Exercise:
Pick out each line in these entries that contains the string "wrist".

Records from a data collection
----
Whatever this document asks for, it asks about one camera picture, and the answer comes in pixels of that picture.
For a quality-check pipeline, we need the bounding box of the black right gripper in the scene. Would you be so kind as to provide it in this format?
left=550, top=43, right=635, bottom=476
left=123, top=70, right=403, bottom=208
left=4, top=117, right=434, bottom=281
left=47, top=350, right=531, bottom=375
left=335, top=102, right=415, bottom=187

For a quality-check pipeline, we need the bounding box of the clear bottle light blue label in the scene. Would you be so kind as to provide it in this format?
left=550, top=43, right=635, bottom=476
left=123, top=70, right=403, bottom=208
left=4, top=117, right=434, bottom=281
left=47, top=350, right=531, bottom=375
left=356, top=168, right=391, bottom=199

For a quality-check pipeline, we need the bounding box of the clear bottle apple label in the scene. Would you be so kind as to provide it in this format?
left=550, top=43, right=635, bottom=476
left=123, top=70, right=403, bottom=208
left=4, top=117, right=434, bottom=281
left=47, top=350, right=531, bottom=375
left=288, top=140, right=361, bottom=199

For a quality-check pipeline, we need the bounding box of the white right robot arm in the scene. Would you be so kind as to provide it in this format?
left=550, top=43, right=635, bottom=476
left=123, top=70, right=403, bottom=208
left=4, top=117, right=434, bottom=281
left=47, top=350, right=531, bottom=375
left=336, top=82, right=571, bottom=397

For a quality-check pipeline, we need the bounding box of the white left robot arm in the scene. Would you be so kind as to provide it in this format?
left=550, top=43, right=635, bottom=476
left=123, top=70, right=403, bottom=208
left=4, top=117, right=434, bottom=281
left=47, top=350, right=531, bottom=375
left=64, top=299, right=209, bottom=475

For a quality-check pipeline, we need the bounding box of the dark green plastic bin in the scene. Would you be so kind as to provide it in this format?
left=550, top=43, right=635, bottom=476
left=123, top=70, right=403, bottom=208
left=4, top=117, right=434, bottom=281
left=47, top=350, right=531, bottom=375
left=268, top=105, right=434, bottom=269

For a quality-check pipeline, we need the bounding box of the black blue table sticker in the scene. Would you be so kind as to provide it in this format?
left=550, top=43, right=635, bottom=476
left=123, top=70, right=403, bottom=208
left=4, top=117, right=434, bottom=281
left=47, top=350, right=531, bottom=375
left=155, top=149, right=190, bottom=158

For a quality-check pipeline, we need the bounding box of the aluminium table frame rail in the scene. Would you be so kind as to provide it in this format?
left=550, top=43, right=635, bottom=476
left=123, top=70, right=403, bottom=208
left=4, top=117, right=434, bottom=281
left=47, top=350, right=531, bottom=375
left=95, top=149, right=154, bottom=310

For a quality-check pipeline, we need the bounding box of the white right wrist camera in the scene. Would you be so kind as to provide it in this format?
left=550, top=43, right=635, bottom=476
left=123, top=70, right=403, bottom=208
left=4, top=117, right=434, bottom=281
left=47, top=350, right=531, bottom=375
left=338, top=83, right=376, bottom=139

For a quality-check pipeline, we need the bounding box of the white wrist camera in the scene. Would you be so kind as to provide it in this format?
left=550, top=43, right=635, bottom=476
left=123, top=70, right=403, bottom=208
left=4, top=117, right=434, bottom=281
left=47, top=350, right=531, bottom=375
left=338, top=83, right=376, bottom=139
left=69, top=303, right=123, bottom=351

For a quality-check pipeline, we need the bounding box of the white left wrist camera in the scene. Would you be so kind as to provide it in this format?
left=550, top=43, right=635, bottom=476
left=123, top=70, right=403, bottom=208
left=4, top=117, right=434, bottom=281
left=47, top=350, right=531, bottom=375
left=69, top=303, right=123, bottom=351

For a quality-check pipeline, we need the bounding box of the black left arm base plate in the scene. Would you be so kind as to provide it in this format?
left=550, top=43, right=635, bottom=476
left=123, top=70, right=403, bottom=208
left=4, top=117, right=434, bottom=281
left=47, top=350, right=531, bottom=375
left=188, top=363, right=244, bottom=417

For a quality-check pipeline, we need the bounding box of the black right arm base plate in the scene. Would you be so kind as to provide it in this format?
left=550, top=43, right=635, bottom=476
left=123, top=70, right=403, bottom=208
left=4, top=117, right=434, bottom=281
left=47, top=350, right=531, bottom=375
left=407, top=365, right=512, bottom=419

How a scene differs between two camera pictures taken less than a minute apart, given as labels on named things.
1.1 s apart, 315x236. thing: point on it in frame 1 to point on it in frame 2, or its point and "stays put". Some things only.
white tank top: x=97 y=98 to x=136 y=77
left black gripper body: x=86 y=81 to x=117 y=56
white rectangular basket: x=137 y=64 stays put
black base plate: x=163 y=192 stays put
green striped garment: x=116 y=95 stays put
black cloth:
----
Written answer:
For a quality-check pipeline, we need the bounding box of the white right wrist camera in the scene. Would you be so kind as to provide it in this format?
For a quality-check pipeline, we need the bounding box of the white wrist camera in the scene. Would you be so kind as to provide it in this format?
For a quality-check pipeline, we need the bounding box of the white left wrist camera in the scene. Would you be so kind as to provide it in this format?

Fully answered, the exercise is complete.